Channel Plugin 的工作就是把這些差異全部吞掉。對 Agent Engine 來說,它只需要產出純文字回應,Plugin 會負責處理平台特定的格式轉換、字數分割、API 認證。

這是一個典型的 Adapter Pattern:一組統一的內部介面,搭配多個平台專用的實作。要支援新平台,加一個 Plugin 就好,不需要動 Gateway 或 Agent Engine 的任何程式碼。

第五層:安全外牆 — Cloudflare Tunnel

這一層的設計原則只有一個:你的伺服器不開放任何對外端口。零。

Cloudflare Tunnel 是一條從你的伺服器主動建立的加密出站連線。外部的 Webhook 請求先抵達 Cloudflare 的邊緣節點,經過 DDoS 緩解和 WAF 過濾,再透過這條 Tunnel 轉發到你本機的 Gateway。

沒有 Tunnel 的替代方案意味著:你要自己管 SSL 憑證、開放 443 端口、設定防火牆規則、處理憑證續期。更關鍵的是,你的伺服器 IP 會直接暴露在網路上。

OpenClaw 額外支援 Tailscale 整合,可以用 WireGuard-based 的 mesh VPN 做更細粒度的存取控制。
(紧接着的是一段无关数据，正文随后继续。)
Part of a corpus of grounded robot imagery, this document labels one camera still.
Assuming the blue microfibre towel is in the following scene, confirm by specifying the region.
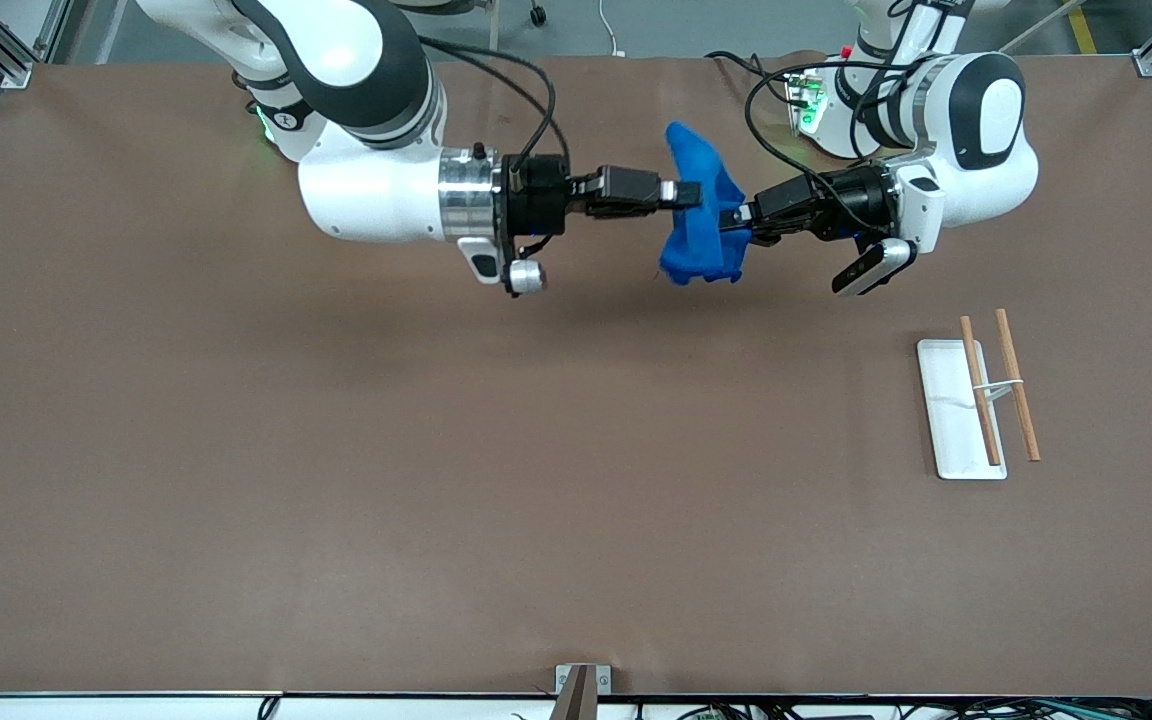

搭配內建的 Token/密碼認證、dmPolicy(私訊策略)、groupPolicy(群組策略)和 Pairing 配對機制,構成多層防禦。

一則訊息的完整旅程

從使用者按下「傳送」到收到 AI 回覆,每一步都有明確的責任歸屬:

GetClaw 觀點

這套架構看起來不花俏,因為它本來就不該花俏。

我們見過太多人把「部署 AI Agent」想得太簡單(丟上去就好)或太複雜(先搞一套 K8s 叢集)。OpenClaw 的五層架構是一個刻意的中間路線:足夠簡單讓一個人就能維運,足夠完整讓它在生產環境跑得穩。

單程序設計是爭議最大的選擇,但也是最務實的。你的 AI Agent 大概率不需要水平擴展 — 它需要的是不會在半夜斷線、出問題時能快速定位、更新時不用停機半小時。這些才是真正的生產環境需求。

Cloudflare Tunnel 的零端口策略不是偏執,是底線。在一個每天都有自動化掃描和漏洞利用的網路環境裡,少開一個端口就是少一個攻擊面。

如果你正在評估要不要自己架,問自己一個問題:你願意花多少時間在「讓 Agent 持續運作」這件事上?如果答案是「越少越好」,那這套架構的每個設計選擇都在為你省時間。